| What you are asked to do |
Each line in the listing below that contains "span" should be returned.

** Opening Data block **

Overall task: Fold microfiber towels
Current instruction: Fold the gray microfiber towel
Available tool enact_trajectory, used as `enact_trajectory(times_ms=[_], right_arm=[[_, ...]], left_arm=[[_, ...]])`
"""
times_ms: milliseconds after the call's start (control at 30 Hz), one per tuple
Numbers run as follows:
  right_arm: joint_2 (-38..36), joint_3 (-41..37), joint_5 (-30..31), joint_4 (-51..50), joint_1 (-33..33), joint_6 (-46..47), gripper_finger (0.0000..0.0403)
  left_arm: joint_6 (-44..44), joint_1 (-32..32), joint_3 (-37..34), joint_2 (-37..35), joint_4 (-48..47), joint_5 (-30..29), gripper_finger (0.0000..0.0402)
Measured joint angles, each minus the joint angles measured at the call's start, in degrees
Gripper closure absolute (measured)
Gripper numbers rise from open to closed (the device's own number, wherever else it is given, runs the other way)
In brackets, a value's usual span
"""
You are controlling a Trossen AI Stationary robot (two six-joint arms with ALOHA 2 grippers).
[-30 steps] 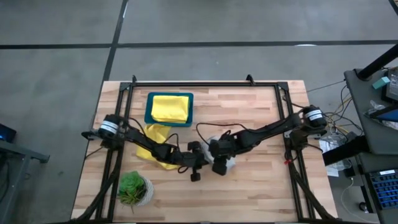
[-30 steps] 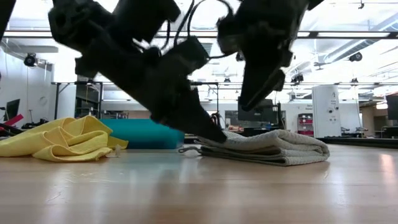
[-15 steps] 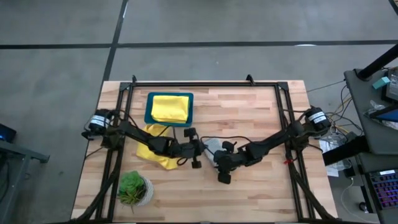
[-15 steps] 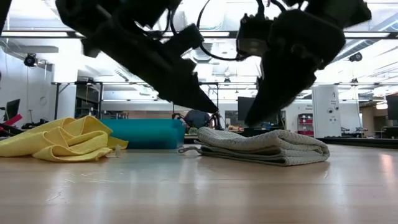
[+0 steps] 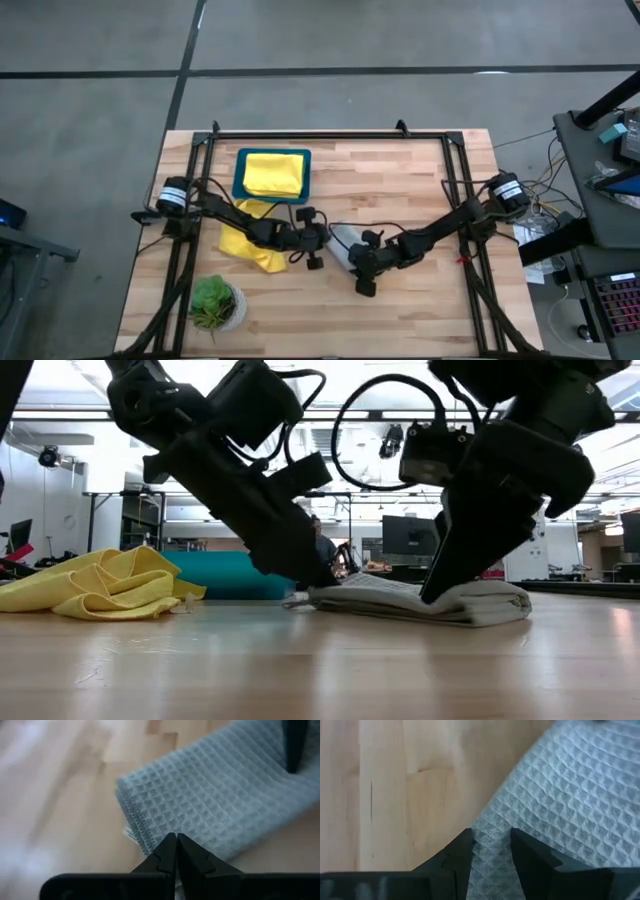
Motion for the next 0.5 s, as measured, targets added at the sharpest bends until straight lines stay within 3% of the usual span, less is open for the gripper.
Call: enact_trajectory(times_ms=[100,500], right_arm=[[0.0,-0.2,0.0,0.0,0.5,0.1,0.0276],[0.0,-0.8,-0.8,-3.2,0.6,-0.1,0.0276]], left_arm=[[-1.7,-0.3,0.0,-0.3,-1.5,2.9,0.0402],[-5.5,-1.0,0.1,-1.0,-6.5,4.3,0.0402]])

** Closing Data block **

| Answer to the exercise |
In brackets, a value's usual span
Motion for the next 0.5 s, as measured, targets added at the sharpest bends until straight lines stay within 3% of the usual span, less is open for the gripper.

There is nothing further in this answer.